On 25th March 2014, AWS Cloudsearch launched a significant upgrade, in terms of both performance and features.  The new version is based on Solr, the leading open source search platform.  

The summary below provides a brief run-down of some of the new features we’ve found in Cloudsearch, in no particular order, and comparing it to the original version which was launched April 2012. 

Data Types 
Cloudsearch now provides for a wider range of data types, enabling it to be applied to a broader variety of search applications. Data types now supported, include; date, date-array, double, double-array, int (integer), int-array, latlon (short for latitude-longitude), text, text-array, literal, and literal-array. 

Hit-Centric Summaries 
This is a key feature for when the source data lacks reliable structure. Cloudsearch now provides this, with search keyword highlighting. 

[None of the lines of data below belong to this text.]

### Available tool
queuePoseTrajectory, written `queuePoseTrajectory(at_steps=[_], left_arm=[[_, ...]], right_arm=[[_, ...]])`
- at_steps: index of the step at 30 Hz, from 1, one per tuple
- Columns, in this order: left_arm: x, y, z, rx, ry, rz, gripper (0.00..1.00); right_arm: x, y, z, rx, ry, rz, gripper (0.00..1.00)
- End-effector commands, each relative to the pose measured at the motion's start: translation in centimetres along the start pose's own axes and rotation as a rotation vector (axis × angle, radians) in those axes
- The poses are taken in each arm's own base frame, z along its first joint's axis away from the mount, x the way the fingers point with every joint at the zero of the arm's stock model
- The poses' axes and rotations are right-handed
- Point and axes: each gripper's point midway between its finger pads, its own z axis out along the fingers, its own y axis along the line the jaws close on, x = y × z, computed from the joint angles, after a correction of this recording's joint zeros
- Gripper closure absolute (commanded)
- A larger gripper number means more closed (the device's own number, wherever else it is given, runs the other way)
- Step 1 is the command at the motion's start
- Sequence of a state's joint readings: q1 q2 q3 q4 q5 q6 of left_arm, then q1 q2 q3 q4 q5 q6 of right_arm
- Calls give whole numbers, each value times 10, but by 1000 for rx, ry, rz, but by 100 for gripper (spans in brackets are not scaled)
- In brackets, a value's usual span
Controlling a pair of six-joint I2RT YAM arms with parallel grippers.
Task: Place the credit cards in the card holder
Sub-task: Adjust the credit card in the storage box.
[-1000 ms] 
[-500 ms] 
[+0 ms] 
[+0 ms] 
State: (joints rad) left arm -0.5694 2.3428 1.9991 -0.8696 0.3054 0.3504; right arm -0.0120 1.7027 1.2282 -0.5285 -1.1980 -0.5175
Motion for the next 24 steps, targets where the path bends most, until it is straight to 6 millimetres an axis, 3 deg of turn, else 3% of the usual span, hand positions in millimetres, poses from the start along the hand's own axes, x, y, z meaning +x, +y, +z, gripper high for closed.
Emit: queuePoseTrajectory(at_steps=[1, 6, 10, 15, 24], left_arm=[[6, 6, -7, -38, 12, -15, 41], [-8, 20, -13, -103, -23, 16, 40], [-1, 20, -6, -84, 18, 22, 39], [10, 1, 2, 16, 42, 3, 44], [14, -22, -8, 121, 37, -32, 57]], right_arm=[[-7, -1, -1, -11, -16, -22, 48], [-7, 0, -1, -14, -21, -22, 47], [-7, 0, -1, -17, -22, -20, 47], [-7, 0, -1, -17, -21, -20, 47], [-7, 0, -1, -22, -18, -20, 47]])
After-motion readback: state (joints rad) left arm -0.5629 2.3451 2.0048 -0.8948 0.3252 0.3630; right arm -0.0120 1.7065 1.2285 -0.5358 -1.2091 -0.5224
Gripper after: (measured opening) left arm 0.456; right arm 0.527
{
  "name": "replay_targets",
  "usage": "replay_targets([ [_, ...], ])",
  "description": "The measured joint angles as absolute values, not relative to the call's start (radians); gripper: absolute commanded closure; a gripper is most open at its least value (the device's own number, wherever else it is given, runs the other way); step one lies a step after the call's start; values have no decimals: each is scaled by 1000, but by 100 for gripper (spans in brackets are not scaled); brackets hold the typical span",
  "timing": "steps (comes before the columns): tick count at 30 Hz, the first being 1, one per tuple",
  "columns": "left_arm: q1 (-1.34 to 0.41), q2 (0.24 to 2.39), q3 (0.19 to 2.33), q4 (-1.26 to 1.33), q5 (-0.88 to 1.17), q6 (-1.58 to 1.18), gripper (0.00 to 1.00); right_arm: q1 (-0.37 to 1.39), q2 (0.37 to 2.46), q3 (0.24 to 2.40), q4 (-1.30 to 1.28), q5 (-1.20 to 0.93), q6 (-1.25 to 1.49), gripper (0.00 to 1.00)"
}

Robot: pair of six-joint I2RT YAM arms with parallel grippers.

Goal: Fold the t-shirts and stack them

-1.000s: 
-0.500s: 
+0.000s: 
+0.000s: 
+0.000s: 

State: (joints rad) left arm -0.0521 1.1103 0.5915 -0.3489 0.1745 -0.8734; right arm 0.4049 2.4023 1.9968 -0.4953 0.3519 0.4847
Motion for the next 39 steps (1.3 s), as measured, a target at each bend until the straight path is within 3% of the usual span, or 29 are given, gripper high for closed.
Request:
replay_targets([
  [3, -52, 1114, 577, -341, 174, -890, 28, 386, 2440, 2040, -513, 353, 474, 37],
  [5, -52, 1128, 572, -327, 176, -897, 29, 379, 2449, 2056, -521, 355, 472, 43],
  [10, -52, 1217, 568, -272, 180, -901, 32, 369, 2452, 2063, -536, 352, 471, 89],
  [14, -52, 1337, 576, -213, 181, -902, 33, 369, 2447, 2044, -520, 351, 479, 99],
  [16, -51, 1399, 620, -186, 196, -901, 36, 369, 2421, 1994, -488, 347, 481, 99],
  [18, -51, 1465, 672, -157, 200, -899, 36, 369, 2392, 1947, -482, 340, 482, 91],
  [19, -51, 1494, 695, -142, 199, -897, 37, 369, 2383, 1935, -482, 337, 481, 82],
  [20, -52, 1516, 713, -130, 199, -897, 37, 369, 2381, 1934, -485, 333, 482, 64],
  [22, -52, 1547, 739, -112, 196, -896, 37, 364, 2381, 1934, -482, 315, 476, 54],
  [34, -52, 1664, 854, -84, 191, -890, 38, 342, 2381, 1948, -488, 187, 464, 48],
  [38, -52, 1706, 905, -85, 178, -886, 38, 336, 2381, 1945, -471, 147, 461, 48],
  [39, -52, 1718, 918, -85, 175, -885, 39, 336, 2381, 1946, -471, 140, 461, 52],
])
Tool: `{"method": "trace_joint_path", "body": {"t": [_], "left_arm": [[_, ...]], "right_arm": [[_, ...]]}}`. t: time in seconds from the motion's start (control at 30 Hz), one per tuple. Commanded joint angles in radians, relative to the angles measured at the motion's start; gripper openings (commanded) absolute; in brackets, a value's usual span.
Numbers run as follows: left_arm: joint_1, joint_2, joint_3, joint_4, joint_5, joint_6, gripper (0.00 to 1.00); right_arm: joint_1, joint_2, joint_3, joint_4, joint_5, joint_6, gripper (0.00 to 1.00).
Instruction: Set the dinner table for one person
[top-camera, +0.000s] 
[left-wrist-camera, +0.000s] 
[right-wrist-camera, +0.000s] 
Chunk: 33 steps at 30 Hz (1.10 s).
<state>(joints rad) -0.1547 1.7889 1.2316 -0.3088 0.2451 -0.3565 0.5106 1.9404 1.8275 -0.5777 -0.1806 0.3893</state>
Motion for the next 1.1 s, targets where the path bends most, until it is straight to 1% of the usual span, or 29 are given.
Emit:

New / Enhanced Search Features 
Here are our favorites: 

Proximity searching: A NEAR operator has been added 

Term boosting: This is useful for fine-grain relevancy tuning. 

Better range searching: This can be used with all field types (numbers, dates…) 

Native Geo support: For example, to order search results by distance from a specific location. This is an important e-Commerce function. 

Multiple / Optional Query Parsers: Cloudsearch now supports simple, structured, lucene, and dismax parsers, providing flexibility, in terms of how queries are processed, and how relevancy is calculated. These relatively low-level functions don’t get business folks excited. But they are important tools with which technical folks create and tune great search systems. 

Size / Scale Options: Cloudsearch now provides better control over how your search application will scale, as load is applied. 

Language Support
Cloudsearch now provides support for 32 languages, as listed below. Support includes language-specific text analysis, and both algorithmic and dictionary support for stemming. The language can be defined at a field level, which can be useful in multi-lingual environments. 

Arabic (ar), Armenian (hy), Basque (eu), Bulgarian (bg), Catalan (ca), Chinese simplified (zh-Simp), Czech (cs), Danish (da), Dutch (nl), English (en), Finnish (fi), French (fr), Galician (gl), German (de), Greek (el), Hindi (hi), Hungarian (hu), Indonesian (id), Irish (ga), Italian (it), Japanese (ja), Korean (ko), Latvian (la), Norwegian (no), Persian (fa), Portuguese (pt), Romanian (ro), Russian (ru), Spanish (es), Swedish (sv), Thai (th), Turkish (tr)